• _Your task_
Write the data below out again, exactly as each line reads.

Collected data entries:
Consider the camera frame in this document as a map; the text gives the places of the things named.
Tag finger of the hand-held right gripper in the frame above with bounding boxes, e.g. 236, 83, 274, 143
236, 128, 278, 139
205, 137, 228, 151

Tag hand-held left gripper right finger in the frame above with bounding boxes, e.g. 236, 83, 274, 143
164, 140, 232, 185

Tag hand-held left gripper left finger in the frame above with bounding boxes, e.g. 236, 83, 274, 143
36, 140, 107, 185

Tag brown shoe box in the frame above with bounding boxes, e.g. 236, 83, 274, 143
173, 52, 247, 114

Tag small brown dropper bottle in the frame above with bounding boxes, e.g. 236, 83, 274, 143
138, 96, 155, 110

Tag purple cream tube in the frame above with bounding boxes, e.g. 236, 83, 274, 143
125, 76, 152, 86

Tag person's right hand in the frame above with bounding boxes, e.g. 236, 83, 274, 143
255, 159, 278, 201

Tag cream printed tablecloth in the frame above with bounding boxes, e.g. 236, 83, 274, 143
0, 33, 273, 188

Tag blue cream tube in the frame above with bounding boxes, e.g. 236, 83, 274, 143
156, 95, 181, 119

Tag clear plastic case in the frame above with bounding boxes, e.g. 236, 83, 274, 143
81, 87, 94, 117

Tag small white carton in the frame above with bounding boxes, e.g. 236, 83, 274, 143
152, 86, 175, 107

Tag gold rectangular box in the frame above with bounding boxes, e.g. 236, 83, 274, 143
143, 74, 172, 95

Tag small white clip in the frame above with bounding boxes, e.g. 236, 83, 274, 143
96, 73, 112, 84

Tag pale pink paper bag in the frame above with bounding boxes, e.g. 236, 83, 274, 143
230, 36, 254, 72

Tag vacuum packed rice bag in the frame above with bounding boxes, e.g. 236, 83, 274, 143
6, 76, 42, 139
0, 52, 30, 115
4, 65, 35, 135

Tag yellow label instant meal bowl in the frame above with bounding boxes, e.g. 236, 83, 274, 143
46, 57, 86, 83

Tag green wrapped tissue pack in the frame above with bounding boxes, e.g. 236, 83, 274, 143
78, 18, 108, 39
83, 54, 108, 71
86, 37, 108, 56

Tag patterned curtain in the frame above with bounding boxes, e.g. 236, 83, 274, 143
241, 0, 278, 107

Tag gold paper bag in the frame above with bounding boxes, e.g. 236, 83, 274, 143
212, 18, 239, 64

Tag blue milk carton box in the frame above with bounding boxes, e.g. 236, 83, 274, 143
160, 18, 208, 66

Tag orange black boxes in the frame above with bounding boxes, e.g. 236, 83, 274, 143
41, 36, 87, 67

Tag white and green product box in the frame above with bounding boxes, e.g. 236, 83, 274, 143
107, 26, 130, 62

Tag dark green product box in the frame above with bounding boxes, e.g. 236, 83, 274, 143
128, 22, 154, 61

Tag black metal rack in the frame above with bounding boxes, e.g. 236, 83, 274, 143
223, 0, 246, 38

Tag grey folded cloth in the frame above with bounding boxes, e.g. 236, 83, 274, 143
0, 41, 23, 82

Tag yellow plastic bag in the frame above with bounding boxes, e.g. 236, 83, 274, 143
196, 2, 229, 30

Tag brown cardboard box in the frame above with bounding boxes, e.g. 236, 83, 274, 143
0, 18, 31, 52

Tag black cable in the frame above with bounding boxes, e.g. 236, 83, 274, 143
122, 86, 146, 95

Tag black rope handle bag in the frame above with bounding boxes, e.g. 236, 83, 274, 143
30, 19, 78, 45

• _Result for this exercise_
Consider the camera frame in this document as a map; the text gives the places of the things named.
Tag finger of the hand-held right gripper in the frame above with bounding boxes, e.g. 236, 83, 274, 143
236, 128, 278, 139
205, 137, 228, 151

Tag hand-held left gripper right finger in the frame above with bounding boxes, e.g. 236, 83, 274, 143
164, 140, 232, 185

Tag hand-held left gripper left finger in the frame above with bounding boxes, e.g. 236, 83, 274, 143
36, 140, 107, 185

Tag brown shoe box in the frame above with bounding boxes, e.g. 236, 83, 274, 143
173, 52, 247, 114

Tag small brown dropper bottle in the frame above with bounding boxes, e.g. 236, 83, 274, 143
138, 96, 155, 110

Tag purple cream tube in the frame above with bounding boxes, e.g. 236, 83, 274, 143
125, 76, 152, 86

Tag person's right hand in the frame above with bounding boxes, e.g. 236, 83, 274, 143
255, 159, 278, 201

Tag cream printed tablecloth in the frame above with bounding boxes, e.g. 236, 83, 274, 143
0, 33, 273, 188

Tag blue cream tube in the frame above with bounding boxes, e.g. 236, 83, 274, 143
156, 95, 181, 119

Tag clear plastic case in the frame above with bounding boxes, e.g. 236, 83, 274, 143
81, 87, 94, 117

Tag small white carton in the frame above with bounding boxes, e.g. 236, 83, 274, 143
152, 86, 175, 107

Tag gold rectangular box in the frame above with bounding boxes, e.g. 236, 83, 274, 143
143, 74, 172, 95

Tag small white clip in the frame above with bounding boxes, e.g. 236, 83, 274, 143
96, 73, 112, 84

Tag pale pink paper bag in the frame above with bounding boxes, e.g. 236, 83, 274, 143
230, 36, 254, 72

Tag vacuum packed rice bag in the frame above with bounding boxes, e.g. 236, 83, 274, 143
6, 76, 42, 139
0, 52, 30, 115
4, 65, 35, 135

Tag yellow label instant meal bowl in the frame above with bounding boxes, e.g. 236, 83, 274, 143
46, 57, 86, 83

Tag green wrapped tissue pack in the frame above with bounding boxes, e.g. 236, 83, 274, 143
78, 18, 108, 39
83, 54, 108, 71
86, 37, 108, 56

Tag patterned curtain in the frame above with bounding boxes, e.g. 236, 83, 274, 143
241, 0, 278, 107

Tag gold paper bag in the frame above with bounding boxes, e.g. 236, 83, 274, 143
212, 18, 239, 64

Tag blue milk carton box in the frame above with bounding boxes, e.g. 236, 83, 274, 143
160, 18, 208, 66

Tag orange black boxes in the frame above with bounding boxes, e.g. 236, 83, 274, 143
41, 36, 87, 67

Tag white and green product box in the frame above with bounding boxes, e.g. 236, 83, 274, 143
107, 26, 130, 62

Tag dark green product box in the frame above with bounding boxes, e.g. 236, 83, 274, 143
128, 22, 154, 61

Tag black metal rack in the frame above with bounding boxes, e.g. 236, 83, 274, 143
223, 0, 246, 38

Tag grey folded cloth in the frame above with bounding boxes, e.g. 236, 83, 274, 143
0, 41, 23, 82

Tag yellow plastic bag in the frame above with bounding boxes, e.g. 236, 83, 274, 143
196, 2, 229, 30

Tag brown cardboard box in the frame above with bounding boxes, e.g. 236, 83, 274, 143
0, 18, 31, 52

Tag black cable in the frame above with bounding boxes, e.g. 236, 83, 274, 143
122, 86, 146, 95

Tag black rope handle bag in the frame above with bounding boxes, e.g. 236, 83, 274, 143
30, 19, 78, 45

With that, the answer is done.